Nelle relazioni che instauriamo con altri esseri umani, ad esempio quelle di amicizia, spesso facciamo o riceviamo la richiesta di consigli e indicazioni su come agire in una determinata circostanza. Ci siamo però mai chiesti se un consiglio di questo tipo abbia una reale utilità?

Possiamo infatti facilmente rilevare che ognuno di noi è diverso dall’altro, e tale diversità si esprime in modo evidente, a un primo impatto, nella varietà dei tratti somatici dei corpi fisici. In questo contesto indaghiamo però nello specifico la diversità di ogni corpo fisico in quanto ente unico programmato da un Autore. Potremmo equiparare la struttura programmata del corpo a quella di un libro: la sua storia è stata scritta da un autore, ed è divisa in tappe sequenziali. Un libro realizza la propria funzione quando viene letto da un lettore – l’individuo che sta facendo esperienza dentro a quel corpo – che si identifichi nella storia, e renda il libro vivo attraverso le emozioni che prova nella lettura.

Prendiamo dunque due ipotetici corpi fisici, declinati nelle identità anagrafiche di Gianni, che fa l’imprenditore, e Giorgio, che lavora come pizzaiolo. Se Giorgio il pizzaiolo si trovasse in un momento di crisi perché il suo ristorante ad esempio ha pochi clienti, Gianni l’imprenditore non potrebbe indicargli come affrontare questa difficoltà, mettendosi nei suoi panni, poiché egli è il protagonista di un’altra storia. Sarebbe un po’ come se D’Artagnan de I tre moschettieri consigliasse a Frodo de Il Signore degli Anelli come comportarsi con Gollum. Potrebbe sicuramente riportargli la propria esperienza come imprenditore, ma non potrebbe mai dire a Giorgio cosa dovrebbe fare con la sua pizzeria. Se tentasse di fare questo, Giorgio potrebbe esserne danneggiato, perché generebbe l’illusoria aspettativa di ottenere gli stessi risultati di Gianni, replicando la sequenza di azioni contenute nella sua storia. Come abbiamo visto, però, questo non è possibile perché ognuno ha il suo percorso da svolgere, che è unico e irripetibile.

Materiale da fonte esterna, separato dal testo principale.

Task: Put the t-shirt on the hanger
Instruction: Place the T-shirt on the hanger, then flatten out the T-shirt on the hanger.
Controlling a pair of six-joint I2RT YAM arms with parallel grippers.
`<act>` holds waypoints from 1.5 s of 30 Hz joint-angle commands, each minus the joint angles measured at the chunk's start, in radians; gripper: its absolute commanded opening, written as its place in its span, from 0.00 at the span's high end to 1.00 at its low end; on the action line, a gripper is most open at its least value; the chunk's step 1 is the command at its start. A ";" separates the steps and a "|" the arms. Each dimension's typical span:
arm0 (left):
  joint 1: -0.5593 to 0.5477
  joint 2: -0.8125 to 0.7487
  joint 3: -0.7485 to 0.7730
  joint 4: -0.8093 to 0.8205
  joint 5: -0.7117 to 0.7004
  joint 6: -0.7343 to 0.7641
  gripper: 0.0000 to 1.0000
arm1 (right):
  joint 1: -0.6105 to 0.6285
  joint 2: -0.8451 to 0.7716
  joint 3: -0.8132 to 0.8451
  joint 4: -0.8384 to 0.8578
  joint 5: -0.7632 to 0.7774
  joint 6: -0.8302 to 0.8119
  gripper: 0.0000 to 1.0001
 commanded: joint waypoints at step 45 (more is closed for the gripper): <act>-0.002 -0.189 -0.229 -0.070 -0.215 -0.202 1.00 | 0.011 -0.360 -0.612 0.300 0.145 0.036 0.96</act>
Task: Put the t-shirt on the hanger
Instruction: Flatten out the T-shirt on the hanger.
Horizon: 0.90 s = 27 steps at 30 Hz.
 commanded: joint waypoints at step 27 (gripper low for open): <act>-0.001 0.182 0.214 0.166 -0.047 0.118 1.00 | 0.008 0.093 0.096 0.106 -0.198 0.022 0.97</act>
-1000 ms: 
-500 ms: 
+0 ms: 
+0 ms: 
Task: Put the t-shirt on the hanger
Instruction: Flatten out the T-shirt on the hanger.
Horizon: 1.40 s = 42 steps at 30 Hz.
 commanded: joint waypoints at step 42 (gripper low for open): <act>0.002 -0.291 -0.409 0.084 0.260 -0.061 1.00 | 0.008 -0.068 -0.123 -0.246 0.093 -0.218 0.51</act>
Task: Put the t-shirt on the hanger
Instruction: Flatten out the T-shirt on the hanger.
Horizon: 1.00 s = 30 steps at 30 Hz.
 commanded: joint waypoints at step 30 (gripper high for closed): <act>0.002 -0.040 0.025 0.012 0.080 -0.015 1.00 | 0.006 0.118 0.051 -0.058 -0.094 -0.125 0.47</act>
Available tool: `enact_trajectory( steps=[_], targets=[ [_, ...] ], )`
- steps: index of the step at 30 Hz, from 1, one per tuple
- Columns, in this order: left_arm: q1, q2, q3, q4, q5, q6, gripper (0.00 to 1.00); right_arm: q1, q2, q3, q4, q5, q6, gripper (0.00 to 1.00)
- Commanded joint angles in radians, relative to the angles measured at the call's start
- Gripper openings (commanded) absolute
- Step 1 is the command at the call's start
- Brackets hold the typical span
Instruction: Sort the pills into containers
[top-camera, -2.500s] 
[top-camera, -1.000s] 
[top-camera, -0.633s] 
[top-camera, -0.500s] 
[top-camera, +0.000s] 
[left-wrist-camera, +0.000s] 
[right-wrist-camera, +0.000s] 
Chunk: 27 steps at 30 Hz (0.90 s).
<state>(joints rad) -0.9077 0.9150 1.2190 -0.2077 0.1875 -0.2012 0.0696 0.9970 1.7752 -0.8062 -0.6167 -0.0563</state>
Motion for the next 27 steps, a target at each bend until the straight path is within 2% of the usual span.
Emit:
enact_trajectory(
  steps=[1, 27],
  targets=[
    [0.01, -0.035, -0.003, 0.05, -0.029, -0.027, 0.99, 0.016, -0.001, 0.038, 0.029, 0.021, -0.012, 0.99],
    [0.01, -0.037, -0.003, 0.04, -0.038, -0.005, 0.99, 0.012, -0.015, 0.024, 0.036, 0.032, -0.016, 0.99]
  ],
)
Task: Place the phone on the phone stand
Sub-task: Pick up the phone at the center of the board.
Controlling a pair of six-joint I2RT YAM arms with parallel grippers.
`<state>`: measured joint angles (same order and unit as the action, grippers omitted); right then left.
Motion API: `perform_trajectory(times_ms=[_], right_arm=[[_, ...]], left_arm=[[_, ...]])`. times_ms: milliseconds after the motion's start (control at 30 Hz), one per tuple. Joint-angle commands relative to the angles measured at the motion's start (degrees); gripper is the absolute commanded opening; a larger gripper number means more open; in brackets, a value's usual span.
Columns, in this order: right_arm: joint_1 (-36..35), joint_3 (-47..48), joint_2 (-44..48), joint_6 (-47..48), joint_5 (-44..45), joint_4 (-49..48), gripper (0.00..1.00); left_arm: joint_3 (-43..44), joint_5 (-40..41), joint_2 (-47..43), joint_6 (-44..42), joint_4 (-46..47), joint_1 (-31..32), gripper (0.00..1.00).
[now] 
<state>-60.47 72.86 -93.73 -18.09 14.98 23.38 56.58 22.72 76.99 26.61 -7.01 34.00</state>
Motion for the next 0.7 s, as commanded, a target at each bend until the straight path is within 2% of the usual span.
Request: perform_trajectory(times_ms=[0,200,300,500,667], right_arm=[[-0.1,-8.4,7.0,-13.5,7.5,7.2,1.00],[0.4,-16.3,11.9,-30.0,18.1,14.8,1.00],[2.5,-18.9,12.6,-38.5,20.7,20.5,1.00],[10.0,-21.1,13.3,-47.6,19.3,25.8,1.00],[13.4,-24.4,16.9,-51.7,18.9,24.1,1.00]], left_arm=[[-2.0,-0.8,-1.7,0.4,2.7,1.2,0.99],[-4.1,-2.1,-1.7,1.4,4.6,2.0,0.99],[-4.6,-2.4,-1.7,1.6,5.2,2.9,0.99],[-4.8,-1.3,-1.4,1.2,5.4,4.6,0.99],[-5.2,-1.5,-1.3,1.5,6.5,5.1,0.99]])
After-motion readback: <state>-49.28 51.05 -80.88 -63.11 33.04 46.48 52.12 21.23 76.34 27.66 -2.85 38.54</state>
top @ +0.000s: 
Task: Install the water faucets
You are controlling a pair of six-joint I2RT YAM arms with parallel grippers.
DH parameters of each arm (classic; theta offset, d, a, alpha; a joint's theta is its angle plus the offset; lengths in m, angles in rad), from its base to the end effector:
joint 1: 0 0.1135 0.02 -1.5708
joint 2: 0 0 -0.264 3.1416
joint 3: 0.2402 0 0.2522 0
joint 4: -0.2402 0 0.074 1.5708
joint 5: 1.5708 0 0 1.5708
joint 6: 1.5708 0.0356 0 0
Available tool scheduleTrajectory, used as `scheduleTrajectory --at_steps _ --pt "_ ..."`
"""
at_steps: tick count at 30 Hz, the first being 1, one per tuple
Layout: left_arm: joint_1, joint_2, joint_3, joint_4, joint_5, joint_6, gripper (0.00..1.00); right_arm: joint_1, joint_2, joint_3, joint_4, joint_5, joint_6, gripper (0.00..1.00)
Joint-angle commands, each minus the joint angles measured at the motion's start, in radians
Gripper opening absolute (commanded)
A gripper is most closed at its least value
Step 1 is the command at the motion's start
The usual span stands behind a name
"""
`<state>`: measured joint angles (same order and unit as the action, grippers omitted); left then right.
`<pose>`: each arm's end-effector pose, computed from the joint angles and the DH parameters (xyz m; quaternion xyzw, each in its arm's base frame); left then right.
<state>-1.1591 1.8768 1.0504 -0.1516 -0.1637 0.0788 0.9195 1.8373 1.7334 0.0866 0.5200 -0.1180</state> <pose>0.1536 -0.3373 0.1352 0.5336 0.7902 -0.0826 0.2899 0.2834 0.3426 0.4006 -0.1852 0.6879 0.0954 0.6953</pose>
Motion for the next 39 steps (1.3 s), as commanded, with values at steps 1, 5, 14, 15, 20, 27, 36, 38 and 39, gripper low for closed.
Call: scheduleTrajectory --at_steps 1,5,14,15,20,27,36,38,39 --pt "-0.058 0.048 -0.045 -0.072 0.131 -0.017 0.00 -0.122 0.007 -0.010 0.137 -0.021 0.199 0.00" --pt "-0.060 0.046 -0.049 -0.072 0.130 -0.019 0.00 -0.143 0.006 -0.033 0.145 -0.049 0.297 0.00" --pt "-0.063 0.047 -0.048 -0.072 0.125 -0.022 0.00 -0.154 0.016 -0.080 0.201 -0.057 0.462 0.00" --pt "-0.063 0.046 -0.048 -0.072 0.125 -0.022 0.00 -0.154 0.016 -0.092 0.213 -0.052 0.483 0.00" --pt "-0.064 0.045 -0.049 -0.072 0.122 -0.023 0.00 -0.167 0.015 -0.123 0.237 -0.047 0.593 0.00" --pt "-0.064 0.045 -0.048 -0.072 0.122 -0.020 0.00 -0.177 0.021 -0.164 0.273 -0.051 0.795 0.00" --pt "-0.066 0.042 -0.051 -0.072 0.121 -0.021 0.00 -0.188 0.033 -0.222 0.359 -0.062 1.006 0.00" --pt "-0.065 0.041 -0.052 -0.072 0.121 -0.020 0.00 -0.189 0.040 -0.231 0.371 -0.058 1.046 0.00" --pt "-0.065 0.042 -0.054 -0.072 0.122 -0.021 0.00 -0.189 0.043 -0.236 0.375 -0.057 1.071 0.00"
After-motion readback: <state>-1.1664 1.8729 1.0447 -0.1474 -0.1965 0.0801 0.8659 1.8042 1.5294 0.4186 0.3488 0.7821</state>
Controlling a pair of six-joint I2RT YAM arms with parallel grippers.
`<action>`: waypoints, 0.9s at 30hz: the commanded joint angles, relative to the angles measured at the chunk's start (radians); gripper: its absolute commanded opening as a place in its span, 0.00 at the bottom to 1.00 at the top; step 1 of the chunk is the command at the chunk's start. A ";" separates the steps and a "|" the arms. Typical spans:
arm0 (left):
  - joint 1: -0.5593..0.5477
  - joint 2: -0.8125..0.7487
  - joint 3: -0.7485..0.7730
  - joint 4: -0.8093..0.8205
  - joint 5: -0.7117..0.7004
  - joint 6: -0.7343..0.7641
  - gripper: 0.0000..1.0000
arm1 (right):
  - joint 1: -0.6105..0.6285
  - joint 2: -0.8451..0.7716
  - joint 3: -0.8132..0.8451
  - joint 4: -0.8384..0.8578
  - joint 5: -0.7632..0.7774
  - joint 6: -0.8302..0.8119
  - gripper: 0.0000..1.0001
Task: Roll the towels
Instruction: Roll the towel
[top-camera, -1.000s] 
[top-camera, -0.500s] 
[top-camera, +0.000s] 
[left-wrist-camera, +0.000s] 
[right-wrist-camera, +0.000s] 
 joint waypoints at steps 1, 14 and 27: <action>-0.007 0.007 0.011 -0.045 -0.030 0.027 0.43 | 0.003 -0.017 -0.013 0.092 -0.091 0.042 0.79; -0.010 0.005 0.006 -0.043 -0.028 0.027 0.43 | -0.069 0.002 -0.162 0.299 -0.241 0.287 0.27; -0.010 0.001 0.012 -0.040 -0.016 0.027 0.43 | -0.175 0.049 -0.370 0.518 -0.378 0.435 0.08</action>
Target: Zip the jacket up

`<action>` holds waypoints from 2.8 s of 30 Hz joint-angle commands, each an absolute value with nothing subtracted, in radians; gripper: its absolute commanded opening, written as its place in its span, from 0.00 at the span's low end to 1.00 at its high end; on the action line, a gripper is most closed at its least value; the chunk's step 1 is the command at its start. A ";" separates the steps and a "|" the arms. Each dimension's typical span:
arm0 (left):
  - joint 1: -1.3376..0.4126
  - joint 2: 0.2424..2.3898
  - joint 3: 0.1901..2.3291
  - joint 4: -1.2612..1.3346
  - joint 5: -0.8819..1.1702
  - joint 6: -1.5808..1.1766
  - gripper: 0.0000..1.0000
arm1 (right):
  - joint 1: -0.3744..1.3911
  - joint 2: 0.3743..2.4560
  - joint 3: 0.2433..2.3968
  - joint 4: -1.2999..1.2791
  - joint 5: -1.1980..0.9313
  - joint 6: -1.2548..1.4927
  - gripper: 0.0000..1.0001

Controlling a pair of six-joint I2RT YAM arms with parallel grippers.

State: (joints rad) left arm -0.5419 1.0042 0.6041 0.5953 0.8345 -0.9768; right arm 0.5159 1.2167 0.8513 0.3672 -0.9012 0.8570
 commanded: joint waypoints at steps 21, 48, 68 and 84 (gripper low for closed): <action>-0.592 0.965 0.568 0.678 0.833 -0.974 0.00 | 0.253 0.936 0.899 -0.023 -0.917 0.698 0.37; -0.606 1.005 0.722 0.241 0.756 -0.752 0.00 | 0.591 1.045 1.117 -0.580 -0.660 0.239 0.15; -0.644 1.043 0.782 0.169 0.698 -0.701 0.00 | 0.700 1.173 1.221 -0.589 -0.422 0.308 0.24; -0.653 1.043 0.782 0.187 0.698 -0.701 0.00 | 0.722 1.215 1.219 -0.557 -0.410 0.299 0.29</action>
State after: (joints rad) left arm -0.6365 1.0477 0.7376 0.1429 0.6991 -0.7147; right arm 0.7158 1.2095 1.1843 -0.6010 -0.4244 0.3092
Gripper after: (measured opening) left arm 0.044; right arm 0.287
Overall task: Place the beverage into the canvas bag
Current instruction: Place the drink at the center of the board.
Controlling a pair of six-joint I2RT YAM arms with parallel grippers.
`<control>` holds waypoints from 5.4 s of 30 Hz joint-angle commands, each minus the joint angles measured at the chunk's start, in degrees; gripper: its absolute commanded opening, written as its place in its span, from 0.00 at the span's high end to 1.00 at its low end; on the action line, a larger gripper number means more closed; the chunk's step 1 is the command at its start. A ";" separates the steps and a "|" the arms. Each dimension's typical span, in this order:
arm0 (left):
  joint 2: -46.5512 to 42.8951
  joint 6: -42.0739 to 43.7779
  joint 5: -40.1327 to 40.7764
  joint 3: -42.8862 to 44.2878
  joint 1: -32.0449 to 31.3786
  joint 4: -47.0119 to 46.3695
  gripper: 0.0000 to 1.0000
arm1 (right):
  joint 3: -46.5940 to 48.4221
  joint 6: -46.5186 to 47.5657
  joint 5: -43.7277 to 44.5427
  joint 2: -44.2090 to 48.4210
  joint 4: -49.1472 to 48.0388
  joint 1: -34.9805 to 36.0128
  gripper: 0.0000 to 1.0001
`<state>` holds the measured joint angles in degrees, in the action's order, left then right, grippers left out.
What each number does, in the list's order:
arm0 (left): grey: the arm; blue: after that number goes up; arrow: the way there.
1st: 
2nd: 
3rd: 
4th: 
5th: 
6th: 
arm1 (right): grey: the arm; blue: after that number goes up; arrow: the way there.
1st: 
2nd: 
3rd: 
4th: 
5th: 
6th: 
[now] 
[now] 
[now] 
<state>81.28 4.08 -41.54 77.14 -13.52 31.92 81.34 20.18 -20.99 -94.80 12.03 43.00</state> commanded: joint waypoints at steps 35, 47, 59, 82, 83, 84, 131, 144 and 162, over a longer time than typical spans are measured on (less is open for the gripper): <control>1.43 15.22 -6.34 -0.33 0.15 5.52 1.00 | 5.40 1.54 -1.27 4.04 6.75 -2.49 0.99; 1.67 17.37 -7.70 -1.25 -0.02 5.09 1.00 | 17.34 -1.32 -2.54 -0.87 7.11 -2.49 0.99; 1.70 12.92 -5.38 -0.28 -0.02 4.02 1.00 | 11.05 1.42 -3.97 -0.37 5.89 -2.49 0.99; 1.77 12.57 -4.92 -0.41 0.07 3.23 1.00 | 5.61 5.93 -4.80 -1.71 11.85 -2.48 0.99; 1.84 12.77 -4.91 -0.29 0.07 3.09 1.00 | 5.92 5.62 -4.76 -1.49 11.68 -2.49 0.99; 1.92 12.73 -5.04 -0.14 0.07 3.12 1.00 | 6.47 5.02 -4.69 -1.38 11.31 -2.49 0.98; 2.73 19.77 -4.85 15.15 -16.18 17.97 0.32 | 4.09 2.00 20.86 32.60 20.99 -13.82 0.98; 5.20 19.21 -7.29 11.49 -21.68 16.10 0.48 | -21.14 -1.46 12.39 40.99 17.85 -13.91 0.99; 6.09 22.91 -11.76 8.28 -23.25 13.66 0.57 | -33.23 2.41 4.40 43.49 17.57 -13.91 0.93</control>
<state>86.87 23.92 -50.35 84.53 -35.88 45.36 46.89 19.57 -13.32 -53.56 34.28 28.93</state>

La convinzione che ciò che si sperimenta in prima persona abbia un valore oggettivo, e che sia dunque replicabile e adatto alla vita di chiunque, è illogica. La storia di un corpo fisico è unica, così come è unico ogni ente, che è stato anch’esso programmato dall’Autore di tutto ciò che esiste. Dall’osservazione del sistema naturale deduciamo infatti che ogni cosa è nella sua giusta posizione, ha un proprio spazio e una propria terra fertile in cui crescere ed esprimere la propria specificità.

Nelle relazioni con gli altri possiamo dunque arricchirci attraverso il confronto con “libri” diversi dal nostro, traendone magari ispirazione. Dobbiamo però ricordare che ogni storia è un intero, le cui parti hanno senso solo se organizzate in una precisa sequenza e dentro un unico contesto.